#### YOUR ASSIGNMENT:
How many lines below contain the word "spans"? Answer with that number alone.

#### STUDY MATERIAL:
---*---
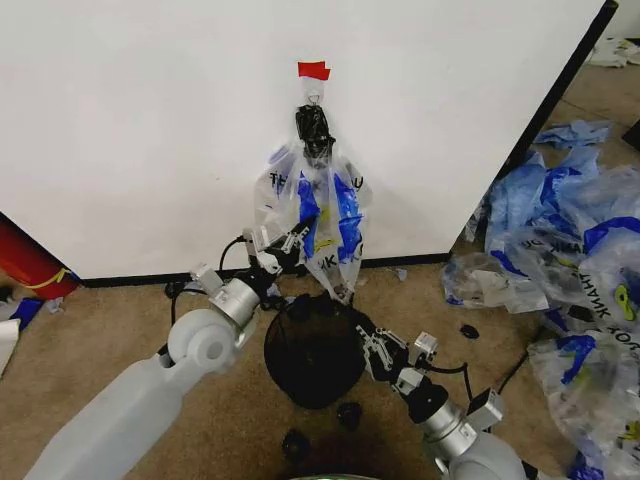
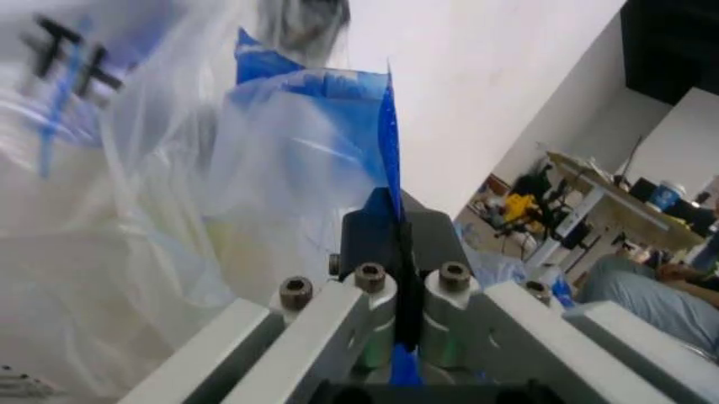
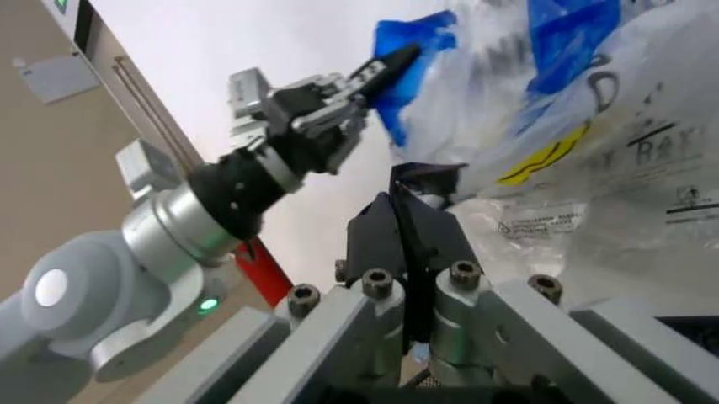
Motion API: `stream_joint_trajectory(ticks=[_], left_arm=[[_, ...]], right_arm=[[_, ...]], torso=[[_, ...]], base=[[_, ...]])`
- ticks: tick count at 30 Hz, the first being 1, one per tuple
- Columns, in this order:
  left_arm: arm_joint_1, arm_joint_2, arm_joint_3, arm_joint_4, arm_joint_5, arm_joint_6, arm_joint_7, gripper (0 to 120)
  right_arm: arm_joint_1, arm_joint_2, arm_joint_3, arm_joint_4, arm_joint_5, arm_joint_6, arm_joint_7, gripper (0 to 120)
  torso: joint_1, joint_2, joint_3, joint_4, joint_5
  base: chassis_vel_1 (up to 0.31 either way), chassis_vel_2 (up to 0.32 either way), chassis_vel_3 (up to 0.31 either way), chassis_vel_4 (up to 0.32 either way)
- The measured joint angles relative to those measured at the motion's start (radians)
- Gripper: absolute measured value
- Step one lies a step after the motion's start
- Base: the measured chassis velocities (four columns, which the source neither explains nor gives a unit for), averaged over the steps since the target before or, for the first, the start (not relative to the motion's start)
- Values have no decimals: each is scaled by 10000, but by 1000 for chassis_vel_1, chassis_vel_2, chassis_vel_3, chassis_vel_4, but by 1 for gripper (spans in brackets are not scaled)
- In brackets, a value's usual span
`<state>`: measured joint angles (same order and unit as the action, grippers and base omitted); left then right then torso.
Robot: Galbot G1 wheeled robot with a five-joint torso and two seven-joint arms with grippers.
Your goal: Pick up the garbage bag from the wall and place it over the trash bin.
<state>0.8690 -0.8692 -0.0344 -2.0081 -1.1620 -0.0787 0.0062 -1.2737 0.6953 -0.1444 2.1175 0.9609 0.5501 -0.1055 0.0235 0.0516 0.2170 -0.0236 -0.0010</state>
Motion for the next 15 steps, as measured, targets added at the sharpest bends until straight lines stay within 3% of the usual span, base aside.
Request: stream_joint_trajectory(ticks=[15], left_arm=[[1416,-45,-1101,-894,140,-338,-263,0]], right_arm=[[-700,164,565,-8,-74,190,-171,0]], torso=[[0,0,0,0,-1]], base=[[0,0,0,0]])
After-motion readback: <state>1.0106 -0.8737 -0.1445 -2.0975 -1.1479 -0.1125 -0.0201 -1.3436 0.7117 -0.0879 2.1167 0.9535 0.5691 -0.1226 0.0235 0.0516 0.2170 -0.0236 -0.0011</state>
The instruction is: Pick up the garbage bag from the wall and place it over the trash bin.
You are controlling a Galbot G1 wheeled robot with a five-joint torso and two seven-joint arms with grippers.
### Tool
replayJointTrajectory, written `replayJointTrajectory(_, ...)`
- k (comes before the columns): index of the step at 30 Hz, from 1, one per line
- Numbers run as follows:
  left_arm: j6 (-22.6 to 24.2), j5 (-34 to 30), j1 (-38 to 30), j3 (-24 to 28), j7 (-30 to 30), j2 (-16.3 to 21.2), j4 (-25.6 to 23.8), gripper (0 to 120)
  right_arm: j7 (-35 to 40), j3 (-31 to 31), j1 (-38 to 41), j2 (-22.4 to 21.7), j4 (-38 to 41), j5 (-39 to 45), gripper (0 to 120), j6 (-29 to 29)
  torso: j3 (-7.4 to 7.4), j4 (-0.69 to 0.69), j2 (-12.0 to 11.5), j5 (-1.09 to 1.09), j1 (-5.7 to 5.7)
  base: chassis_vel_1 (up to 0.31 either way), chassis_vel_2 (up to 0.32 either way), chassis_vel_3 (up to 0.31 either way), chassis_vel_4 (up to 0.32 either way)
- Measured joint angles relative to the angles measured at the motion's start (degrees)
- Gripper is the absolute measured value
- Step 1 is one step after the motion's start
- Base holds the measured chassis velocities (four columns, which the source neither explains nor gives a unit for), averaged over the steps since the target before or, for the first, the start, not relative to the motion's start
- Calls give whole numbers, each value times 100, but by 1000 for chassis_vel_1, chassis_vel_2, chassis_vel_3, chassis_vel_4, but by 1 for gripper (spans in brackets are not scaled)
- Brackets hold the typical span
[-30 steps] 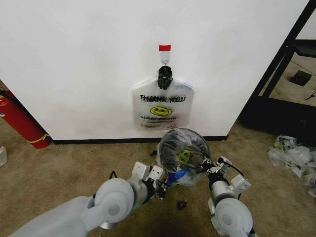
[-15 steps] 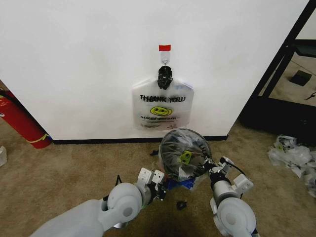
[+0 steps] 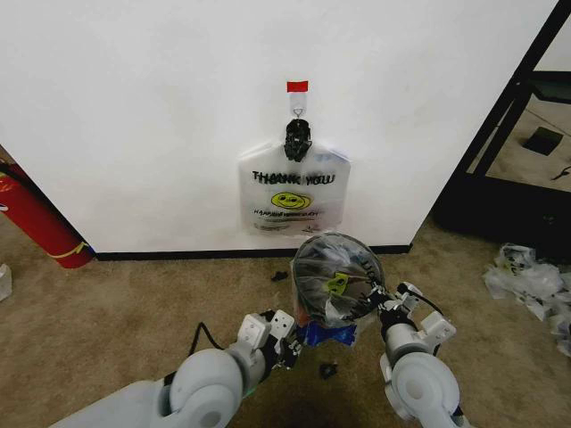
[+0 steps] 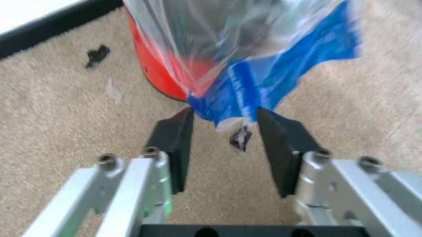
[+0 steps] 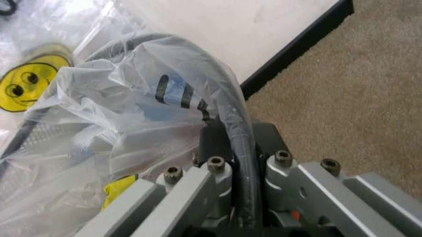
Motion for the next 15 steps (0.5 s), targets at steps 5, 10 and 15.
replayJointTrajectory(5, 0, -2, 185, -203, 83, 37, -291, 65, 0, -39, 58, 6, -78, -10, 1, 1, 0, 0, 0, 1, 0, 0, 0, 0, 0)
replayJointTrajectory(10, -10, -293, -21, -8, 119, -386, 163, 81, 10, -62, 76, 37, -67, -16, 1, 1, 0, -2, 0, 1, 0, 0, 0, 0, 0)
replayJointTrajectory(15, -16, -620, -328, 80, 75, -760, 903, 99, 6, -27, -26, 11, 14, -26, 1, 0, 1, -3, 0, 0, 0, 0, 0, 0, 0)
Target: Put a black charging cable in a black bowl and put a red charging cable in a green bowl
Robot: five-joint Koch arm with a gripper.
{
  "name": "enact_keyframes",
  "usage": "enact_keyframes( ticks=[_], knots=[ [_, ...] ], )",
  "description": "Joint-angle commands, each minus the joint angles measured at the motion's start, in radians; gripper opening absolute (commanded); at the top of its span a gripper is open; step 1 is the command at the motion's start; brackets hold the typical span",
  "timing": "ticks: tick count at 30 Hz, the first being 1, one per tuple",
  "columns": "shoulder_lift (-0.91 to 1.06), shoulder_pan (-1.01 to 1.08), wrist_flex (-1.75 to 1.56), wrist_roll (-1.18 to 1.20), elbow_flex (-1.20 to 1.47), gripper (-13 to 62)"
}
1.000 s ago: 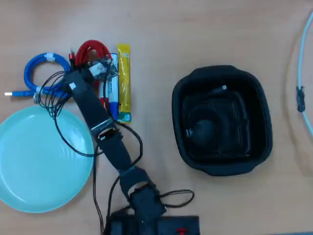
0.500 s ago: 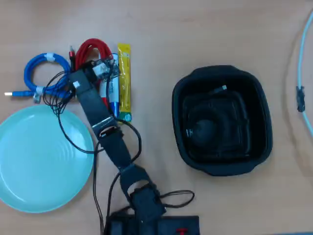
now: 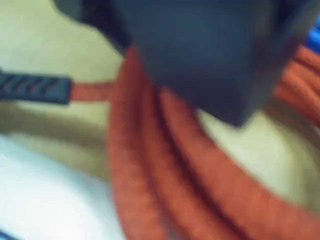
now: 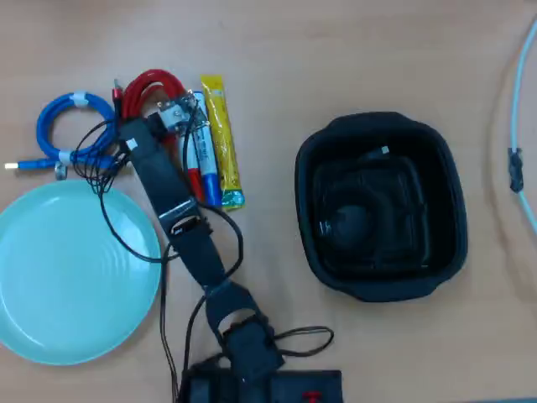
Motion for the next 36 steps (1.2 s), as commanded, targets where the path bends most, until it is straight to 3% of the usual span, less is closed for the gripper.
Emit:
enact_keyframes(
  ticks=[1, 5, 11, 19, 36],
  knots=[
    [0.009, -0.009, 0.041, -0.028, -0.041, -7.1],
    [0.037, -0.034, 0.109, -0.049, -0.051, -7.1],
    [0.407, -0.092, 0.175, -0.170, -0.043, -7.1],
    [0.584, -0.152, 0.176, -0.224, -0.043, -7.1],
    [0.652, -0.446, 0.241, -0.252, -0.025, -7.1]
  ],
)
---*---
#### EXERCISE RESULT:
2